For any code/material in the 565 slides, please reference the source found at the bottom of the slide.

• {McGuire} Morgan McGuire, Williams College. Numerical Methods for Ray Tracing Implicitly Defined Surfaces (2014). PDF
  • You may credit and use code from this reference.
• {iq-prim} Iñigo Quílez. Raymarching Primitives (2013). Shadertoy
• {iq-terr} Iñigo Quílez. Terrain Raymarching (2007). Article
  • You may credit and use code from this reference.
• {iq-rwwtt} Iñigo Quílez. Rendering Worlds with Two Triangles with raytracing on the GPU (2008). Slides
• {Ashima} Ashima Arts, Ian McEwan, Stefan Gustavson. webgl-noise. GitHub
  • You may use this code under the MIT-expat license.

Submit

Post on Shadertoy

Post your shader on Shadertoy (preferably public; draft will not work). For your title, come up with your own demo title and use the format [CIS565 2015F] YOUR TITLE HERE (also add this to the top of your README).

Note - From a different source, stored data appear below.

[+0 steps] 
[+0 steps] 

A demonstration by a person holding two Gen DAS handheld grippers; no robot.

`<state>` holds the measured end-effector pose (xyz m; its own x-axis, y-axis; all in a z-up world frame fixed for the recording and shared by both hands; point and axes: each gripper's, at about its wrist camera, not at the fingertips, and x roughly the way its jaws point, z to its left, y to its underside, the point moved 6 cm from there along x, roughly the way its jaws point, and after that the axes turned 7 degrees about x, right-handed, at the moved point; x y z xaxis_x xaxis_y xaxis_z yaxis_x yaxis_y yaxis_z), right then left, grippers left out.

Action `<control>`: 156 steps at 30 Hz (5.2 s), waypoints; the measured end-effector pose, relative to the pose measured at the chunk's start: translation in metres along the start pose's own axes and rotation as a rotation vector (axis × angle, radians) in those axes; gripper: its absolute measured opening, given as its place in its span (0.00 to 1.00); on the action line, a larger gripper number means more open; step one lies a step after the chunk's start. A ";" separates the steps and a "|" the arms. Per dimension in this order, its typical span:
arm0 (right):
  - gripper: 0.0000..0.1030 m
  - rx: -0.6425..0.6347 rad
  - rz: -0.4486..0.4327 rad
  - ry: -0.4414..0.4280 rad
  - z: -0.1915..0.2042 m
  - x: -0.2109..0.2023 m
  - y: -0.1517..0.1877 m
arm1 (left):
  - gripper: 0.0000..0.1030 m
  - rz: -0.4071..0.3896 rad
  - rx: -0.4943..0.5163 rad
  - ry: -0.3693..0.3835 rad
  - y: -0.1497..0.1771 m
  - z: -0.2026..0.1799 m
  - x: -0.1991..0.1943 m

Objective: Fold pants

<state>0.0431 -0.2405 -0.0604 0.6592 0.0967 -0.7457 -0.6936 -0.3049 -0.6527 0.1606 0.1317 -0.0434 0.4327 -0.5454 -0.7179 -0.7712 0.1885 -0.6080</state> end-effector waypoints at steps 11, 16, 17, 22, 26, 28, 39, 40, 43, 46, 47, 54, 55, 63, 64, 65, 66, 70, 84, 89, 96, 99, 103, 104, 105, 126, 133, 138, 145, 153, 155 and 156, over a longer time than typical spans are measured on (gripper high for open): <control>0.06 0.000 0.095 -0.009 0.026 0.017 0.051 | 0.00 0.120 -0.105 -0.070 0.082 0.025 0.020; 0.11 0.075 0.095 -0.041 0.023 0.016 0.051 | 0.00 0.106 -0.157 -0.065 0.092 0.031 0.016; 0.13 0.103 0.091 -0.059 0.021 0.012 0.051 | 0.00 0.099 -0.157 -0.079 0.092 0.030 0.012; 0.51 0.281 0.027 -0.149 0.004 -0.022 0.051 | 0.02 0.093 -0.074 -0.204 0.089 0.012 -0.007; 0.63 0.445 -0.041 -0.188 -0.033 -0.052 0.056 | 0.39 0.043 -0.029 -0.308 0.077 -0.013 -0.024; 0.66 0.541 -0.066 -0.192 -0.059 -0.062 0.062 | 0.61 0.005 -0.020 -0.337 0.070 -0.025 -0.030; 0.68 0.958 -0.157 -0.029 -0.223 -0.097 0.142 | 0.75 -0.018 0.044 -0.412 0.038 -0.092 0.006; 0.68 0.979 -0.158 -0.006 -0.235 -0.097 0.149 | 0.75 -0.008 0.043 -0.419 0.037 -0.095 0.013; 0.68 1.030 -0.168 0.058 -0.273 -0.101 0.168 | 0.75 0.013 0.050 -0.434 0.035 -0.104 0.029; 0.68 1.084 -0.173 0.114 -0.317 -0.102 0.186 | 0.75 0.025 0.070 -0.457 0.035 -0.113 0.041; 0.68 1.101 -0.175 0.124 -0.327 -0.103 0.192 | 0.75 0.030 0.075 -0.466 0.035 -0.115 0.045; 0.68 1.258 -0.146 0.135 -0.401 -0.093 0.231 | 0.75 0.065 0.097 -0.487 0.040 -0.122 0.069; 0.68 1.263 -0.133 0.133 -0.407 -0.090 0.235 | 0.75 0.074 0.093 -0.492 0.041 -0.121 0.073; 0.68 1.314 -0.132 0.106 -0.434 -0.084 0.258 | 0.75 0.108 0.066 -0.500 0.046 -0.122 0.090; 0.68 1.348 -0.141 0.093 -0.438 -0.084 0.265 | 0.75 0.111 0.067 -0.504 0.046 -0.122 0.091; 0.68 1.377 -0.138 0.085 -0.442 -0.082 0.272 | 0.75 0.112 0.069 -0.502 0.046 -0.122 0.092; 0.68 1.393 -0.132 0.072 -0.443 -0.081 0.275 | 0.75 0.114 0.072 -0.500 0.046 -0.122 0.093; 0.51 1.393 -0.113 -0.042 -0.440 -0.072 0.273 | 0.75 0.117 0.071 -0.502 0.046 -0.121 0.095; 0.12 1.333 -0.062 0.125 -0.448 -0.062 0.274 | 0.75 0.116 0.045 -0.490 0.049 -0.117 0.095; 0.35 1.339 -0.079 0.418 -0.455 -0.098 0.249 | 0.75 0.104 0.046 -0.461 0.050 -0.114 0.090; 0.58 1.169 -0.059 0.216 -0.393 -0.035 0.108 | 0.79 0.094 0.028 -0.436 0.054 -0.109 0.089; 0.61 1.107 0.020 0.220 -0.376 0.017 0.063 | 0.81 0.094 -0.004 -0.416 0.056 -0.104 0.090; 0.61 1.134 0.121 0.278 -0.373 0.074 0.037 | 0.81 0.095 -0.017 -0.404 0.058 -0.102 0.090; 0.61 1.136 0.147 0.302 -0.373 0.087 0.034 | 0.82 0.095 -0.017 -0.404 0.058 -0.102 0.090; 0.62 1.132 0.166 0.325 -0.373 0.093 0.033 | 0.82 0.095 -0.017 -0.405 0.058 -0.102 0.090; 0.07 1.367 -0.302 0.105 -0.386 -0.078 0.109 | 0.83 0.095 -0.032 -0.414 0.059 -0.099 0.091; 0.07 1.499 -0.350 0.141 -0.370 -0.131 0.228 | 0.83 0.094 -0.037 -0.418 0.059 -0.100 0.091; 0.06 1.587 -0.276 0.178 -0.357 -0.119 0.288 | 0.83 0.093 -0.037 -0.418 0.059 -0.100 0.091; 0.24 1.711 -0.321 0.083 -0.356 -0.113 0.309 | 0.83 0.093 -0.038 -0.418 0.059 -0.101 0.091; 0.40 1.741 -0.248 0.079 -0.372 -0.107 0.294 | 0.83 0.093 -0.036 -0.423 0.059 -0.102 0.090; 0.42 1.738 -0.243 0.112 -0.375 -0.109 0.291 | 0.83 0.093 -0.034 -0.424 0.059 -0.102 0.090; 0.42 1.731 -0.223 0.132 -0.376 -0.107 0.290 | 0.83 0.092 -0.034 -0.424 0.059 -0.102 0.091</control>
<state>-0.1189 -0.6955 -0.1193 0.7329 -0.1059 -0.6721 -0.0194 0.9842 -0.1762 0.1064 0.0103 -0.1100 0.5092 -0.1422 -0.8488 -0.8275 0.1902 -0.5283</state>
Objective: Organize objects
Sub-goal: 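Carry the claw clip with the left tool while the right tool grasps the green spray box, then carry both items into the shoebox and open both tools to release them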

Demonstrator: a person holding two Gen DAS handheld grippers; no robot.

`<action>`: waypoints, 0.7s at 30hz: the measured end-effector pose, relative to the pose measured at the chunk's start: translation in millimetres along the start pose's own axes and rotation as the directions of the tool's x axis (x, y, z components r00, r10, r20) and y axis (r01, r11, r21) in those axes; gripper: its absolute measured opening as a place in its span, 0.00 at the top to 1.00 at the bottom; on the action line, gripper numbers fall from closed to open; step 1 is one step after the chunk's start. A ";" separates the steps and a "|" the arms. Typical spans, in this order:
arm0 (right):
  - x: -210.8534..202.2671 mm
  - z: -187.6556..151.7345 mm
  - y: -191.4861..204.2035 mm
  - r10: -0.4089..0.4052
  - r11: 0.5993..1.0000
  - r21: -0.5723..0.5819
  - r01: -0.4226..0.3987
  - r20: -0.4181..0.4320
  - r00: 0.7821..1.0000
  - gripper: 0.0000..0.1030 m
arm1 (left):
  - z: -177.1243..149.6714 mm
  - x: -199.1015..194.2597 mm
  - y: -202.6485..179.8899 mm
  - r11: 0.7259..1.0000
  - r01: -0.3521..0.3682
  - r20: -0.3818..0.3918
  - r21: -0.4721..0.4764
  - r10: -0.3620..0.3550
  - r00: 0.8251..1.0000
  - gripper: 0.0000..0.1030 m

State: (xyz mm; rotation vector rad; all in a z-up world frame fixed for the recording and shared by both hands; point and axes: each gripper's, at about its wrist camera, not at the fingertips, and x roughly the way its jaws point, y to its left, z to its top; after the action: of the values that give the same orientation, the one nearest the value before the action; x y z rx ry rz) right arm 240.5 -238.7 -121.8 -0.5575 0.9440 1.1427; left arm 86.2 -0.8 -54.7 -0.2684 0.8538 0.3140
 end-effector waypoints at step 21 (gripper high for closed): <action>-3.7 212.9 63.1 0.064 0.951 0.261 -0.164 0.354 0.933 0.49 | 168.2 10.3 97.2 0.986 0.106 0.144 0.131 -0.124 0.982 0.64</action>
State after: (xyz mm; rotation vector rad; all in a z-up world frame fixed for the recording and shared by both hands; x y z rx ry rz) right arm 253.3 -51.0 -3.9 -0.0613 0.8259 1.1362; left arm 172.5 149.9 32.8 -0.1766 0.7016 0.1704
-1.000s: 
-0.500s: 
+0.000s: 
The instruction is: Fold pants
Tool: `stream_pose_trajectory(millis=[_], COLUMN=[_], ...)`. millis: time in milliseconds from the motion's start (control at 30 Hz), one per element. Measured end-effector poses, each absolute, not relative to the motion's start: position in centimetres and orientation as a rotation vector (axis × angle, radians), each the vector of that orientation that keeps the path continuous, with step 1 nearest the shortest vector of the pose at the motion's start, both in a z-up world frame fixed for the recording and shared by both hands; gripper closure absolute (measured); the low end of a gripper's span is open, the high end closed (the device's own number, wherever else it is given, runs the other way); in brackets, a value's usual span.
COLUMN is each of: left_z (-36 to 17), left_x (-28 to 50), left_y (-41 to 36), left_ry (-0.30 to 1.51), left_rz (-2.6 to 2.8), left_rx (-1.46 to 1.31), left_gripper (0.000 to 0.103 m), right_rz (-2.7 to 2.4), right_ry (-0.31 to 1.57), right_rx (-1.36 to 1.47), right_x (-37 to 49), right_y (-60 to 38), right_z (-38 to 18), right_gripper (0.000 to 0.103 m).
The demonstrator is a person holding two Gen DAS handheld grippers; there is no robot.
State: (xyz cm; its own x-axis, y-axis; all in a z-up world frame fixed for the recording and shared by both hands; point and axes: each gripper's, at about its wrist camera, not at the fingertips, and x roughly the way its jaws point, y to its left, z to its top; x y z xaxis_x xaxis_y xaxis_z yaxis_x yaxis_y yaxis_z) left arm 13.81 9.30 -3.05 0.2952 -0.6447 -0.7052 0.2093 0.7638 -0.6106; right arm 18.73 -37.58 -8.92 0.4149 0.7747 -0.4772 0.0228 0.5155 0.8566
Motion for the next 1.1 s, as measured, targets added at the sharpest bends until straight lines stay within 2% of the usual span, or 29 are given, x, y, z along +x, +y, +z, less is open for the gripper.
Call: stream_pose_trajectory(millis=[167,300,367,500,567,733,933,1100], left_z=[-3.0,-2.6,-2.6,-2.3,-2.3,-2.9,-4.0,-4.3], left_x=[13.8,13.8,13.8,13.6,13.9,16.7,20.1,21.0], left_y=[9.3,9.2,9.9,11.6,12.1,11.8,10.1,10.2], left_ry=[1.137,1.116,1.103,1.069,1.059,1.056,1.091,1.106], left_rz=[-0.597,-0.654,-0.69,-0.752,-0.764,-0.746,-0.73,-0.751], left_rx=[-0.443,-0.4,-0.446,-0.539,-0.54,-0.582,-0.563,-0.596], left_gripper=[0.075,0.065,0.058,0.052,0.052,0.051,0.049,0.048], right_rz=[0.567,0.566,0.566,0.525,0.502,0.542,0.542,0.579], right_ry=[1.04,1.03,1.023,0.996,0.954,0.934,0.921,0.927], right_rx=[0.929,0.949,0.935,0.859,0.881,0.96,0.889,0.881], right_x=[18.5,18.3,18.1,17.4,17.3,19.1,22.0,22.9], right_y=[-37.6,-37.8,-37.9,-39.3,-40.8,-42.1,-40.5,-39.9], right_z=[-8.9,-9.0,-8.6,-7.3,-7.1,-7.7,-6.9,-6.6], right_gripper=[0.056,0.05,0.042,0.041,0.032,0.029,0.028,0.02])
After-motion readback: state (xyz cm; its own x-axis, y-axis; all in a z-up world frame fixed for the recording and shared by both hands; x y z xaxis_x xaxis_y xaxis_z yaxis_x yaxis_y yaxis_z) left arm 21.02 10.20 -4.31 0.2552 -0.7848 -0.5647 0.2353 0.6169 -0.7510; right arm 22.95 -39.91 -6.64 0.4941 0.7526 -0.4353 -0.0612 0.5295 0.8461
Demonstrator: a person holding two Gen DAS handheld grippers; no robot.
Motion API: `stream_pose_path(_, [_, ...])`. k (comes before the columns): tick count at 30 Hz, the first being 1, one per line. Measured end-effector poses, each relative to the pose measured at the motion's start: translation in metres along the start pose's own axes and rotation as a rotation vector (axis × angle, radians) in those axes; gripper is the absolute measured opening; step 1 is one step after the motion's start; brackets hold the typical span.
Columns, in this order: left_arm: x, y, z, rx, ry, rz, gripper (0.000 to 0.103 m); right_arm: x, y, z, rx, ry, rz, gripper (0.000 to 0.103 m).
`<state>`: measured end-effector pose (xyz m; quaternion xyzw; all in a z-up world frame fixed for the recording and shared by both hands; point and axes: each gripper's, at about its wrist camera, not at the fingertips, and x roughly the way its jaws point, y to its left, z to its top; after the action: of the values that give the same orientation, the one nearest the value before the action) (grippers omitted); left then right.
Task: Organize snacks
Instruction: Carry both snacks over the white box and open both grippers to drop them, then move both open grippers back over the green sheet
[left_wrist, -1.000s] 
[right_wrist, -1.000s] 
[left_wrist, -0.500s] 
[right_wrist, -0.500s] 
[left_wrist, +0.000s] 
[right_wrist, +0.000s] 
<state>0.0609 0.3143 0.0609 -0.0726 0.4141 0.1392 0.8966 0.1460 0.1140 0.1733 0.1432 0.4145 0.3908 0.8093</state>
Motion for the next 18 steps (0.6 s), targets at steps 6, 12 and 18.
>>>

In the Shadertoy description, include the following:

• A link to your GitHub repository with the Shadertoy code.
• IMPORTANT: A copy of the Acknowledgements section from above.
  • Remember, this is public - strangers will want to know where you got your material.

Add a screenshot of your result to img/thumb.png (right click rendering -> Save Image As), and put the link to your Shadertoy at the top of your README.

Pull Request

Even though your code is on Shadertoy, make sure it is also on GitHub!

1. Open a GitHub pull request so that we can see that you have finished. The title should be "Submission: YOUR NAME".
   • ADDITIONALLY: In the body of the pull request, include a link to your repository.
2. Send an email to the TA (gmail: kainino1+cis565@) with:
   • Subject: in the form of [CIS565] Project N: PENNKEY.
   • Direct link to your pull request on GitHub.
   • Estimate the amount of time you spent on the project.
   • If there were any outstanding problems, or if you did any extra work, briefly explain.
   • Feedback on the project itself, if any.